Yesterday’s New York Times carried the obituary of Daniel Kramer. The man Rolling Stone once called “the photographer most associated with Bob Dylan” died last month, at 91.
The story noted that Kramer shot (among many other photos) the cover for Dylan’s “Bringing It All Back Home” album.
That classic photo has a Westport connection.
Among other items scattered on a table, it shows a record called “The Folk Blues of Eric von Schmidt.”
Von Schmidt — a Staples High School graduate, and son of famed painter/ illustrator Harold von Schmidt — followed a stint in the Army with a Fulbright scholarship to study art in Florence.
But he was also a musician. In 1957 he moved to Cambridge, Massachusetts, and fell in with the coffeehouse scene. He influenced Tom Rush, then Dylan. According to Wikipedia, he and von Schmidt “traded harmonica licks, drank red wine and played croquet.”
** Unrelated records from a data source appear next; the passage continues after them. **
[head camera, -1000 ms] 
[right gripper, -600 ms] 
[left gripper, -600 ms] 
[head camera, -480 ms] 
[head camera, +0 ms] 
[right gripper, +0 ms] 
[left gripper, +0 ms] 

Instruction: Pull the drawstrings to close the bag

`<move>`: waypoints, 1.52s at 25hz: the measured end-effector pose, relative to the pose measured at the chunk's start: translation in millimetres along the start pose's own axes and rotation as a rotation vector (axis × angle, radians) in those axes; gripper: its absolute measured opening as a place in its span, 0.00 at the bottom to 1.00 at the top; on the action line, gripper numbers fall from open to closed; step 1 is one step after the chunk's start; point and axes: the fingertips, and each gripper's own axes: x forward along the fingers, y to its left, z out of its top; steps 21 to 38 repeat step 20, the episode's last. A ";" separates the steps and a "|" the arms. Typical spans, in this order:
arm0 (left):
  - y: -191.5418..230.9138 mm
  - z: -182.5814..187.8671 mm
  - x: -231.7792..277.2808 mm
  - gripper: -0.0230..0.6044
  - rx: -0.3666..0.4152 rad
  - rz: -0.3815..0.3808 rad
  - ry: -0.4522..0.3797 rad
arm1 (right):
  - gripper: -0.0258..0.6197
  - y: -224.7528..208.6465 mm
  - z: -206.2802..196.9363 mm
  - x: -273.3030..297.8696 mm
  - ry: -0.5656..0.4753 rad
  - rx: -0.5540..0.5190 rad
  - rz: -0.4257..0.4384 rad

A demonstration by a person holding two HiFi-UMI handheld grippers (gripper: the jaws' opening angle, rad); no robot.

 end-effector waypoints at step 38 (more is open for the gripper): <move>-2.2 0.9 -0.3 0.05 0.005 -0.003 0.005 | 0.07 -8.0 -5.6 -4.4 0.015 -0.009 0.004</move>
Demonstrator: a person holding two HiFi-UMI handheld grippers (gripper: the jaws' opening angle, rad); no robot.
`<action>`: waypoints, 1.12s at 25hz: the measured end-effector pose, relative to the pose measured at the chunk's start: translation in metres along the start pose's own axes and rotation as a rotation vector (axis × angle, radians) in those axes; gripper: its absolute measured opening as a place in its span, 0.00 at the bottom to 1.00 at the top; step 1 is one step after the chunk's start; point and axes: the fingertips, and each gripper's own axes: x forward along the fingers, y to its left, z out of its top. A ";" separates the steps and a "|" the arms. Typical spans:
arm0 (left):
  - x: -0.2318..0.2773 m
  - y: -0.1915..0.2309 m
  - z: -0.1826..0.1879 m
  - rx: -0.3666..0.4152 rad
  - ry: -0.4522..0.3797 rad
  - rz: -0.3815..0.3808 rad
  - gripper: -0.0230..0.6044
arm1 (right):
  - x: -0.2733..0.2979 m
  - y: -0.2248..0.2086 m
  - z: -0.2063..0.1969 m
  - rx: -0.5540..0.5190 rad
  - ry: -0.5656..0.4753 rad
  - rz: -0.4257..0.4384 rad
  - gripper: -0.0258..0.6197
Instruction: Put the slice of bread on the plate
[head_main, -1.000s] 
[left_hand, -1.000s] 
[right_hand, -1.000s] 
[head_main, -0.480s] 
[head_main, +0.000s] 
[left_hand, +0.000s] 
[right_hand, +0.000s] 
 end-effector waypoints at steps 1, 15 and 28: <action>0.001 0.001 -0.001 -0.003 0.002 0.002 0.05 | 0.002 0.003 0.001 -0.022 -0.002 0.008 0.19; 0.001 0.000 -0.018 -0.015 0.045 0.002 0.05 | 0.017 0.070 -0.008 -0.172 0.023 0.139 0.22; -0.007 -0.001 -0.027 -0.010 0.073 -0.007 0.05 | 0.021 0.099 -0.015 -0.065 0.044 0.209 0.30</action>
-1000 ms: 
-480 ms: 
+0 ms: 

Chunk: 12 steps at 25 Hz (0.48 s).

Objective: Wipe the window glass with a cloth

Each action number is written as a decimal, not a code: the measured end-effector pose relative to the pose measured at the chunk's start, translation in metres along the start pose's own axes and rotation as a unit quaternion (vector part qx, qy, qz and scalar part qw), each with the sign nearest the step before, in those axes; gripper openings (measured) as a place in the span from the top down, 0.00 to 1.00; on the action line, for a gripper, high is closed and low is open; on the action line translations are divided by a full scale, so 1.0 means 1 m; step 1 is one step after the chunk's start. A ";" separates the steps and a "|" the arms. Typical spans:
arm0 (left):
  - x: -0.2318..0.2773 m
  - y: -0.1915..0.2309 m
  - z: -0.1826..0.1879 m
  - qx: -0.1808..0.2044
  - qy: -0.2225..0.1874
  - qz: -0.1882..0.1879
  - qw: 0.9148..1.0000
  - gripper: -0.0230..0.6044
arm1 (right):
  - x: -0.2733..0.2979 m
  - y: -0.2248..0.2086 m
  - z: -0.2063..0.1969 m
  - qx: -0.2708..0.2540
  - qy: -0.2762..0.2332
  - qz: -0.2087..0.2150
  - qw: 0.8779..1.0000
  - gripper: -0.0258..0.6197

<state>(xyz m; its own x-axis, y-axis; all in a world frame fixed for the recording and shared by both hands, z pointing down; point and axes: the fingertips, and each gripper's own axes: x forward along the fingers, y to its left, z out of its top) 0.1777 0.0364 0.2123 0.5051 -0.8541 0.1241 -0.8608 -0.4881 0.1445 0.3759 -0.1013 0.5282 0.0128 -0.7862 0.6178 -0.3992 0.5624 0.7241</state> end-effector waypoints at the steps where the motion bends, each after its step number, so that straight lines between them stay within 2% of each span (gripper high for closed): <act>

Eric von Schmidt, in his folk days.
Dylan gave von Schmidt a shout-out on his first album, for teaching him “Baby, Let Me Follow You Down.”
That relationship may be how von Schmidt’s magazine cover landed on one of the most famous album covers in music history.
The album on the cover of “Bringing It All Back Home.”
Von Schmidt later segued into a career as a full-time artist. He painted enormous, compelling scenes, including the Civil War and Custer’s Last Stand, in the Evergreen Avenue studio where his father once painted.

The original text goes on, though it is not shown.